What this task involves> Tally up the lines in the following entries where the string "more" appears, and answer with the number alone.

Extracted information>
= Beginning of Section =

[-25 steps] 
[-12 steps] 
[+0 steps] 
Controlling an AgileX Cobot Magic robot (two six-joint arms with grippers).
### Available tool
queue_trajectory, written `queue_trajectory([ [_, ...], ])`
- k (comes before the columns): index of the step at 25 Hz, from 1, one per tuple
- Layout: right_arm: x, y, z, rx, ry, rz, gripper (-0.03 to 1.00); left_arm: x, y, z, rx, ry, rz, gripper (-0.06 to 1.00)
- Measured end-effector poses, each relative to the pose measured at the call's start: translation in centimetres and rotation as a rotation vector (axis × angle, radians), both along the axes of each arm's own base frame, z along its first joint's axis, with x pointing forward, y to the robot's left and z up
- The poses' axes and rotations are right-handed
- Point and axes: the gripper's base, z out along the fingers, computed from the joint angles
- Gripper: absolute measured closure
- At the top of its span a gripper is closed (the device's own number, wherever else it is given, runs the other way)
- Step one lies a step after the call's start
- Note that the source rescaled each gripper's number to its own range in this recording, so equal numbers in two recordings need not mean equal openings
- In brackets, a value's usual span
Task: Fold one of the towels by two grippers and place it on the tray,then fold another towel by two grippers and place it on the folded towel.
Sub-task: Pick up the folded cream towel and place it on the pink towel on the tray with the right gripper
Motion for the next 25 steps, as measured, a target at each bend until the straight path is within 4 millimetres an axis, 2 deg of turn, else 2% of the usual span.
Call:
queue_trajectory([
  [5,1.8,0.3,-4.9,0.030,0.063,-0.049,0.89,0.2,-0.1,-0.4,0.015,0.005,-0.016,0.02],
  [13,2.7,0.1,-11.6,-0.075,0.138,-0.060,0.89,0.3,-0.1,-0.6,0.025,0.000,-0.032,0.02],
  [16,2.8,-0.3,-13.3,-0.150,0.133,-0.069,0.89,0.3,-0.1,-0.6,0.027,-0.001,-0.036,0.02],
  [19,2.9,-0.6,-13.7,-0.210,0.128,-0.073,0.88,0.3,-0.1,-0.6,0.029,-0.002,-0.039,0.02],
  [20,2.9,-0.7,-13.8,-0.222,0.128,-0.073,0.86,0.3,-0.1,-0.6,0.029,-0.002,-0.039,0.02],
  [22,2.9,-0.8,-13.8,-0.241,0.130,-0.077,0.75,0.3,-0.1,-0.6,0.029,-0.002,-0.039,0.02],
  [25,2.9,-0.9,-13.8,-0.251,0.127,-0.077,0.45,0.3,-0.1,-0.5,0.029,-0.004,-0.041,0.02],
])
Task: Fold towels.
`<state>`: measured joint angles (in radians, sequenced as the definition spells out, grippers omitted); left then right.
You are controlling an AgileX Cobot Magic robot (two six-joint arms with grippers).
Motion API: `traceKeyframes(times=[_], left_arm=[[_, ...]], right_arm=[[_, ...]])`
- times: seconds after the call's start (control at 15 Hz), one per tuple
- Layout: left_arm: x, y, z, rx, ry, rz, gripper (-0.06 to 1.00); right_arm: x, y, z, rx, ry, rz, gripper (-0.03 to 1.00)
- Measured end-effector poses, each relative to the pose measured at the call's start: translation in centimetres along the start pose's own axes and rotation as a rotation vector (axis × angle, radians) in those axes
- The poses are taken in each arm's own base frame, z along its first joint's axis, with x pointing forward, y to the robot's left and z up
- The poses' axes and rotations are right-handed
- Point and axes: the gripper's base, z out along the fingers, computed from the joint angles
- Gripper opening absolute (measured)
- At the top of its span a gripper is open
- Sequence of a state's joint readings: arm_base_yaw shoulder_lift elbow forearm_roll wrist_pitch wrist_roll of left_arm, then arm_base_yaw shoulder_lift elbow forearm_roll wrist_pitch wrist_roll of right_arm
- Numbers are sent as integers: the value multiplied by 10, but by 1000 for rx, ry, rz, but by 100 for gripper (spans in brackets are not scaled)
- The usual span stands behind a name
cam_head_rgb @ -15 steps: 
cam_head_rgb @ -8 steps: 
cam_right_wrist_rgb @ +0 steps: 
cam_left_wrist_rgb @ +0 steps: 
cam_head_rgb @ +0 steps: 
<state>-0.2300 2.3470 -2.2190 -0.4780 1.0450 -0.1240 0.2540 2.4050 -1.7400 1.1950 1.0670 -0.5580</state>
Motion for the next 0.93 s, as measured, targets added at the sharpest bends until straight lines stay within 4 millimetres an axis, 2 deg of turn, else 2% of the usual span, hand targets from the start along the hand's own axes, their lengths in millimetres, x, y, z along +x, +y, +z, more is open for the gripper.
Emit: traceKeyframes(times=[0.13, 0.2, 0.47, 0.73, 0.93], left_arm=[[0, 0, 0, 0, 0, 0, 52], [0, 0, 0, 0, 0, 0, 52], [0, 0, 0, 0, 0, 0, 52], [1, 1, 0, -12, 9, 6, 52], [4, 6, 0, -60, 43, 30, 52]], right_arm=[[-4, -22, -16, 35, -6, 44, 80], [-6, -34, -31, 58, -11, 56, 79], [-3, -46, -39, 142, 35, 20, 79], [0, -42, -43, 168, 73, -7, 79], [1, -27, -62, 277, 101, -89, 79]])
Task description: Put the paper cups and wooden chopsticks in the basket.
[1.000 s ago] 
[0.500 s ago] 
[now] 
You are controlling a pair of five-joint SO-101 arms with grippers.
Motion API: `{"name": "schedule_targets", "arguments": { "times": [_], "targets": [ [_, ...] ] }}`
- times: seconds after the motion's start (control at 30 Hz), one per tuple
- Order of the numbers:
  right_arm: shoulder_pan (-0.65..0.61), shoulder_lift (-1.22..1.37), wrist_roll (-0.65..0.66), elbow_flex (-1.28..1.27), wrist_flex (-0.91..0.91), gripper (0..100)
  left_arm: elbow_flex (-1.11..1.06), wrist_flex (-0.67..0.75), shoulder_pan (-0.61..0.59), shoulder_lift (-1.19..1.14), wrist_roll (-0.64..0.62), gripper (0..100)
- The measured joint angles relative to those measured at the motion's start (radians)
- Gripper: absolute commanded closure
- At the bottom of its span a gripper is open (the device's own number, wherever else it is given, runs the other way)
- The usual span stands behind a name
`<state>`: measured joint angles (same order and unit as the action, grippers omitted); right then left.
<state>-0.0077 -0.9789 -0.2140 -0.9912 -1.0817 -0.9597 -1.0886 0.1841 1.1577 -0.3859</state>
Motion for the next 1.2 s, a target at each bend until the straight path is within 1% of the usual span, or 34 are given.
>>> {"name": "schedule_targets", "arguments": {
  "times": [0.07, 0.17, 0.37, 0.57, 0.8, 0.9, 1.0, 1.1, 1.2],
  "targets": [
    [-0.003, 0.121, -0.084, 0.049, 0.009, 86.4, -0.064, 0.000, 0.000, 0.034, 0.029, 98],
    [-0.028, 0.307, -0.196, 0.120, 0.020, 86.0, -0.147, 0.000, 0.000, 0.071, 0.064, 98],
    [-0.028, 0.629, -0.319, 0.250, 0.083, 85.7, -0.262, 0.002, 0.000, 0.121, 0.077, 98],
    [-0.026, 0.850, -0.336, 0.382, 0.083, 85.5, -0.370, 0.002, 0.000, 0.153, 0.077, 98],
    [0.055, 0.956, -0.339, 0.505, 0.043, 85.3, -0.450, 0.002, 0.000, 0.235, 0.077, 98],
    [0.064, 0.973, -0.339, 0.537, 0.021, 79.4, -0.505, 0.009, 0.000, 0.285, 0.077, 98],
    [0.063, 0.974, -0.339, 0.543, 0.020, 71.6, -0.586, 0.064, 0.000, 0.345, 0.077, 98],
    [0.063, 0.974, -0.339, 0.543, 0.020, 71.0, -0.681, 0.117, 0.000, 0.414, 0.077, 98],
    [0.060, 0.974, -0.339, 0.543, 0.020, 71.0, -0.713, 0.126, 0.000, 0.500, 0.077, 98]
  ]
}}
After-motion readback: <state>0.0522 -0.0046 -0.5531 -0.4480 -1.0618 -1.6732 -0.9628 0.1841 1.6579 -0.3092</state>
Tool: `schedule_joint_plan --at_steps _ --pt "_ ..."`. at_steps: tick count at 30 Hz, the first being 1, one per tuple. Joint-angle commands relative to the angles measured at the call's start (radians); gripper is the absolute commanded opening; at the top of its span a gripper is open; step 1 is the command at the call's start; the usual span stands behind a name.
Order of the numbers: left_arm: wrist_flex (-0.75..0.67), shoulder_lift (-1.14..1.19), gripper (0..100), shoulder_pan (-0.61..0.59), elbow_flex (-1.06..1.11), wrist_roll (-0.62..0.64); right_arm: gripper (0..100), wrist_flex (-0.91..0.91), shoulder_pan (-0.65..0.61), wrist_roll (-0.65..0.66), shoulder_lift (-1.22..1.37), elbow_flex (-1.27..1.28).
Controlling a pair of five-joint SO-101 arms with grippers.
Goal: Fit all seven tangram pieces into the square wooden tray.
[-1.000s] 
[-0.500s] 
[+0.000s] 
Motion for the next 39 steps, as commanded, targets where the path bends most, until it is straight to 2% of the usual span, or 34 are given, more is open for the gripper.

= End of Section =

Written reply> 2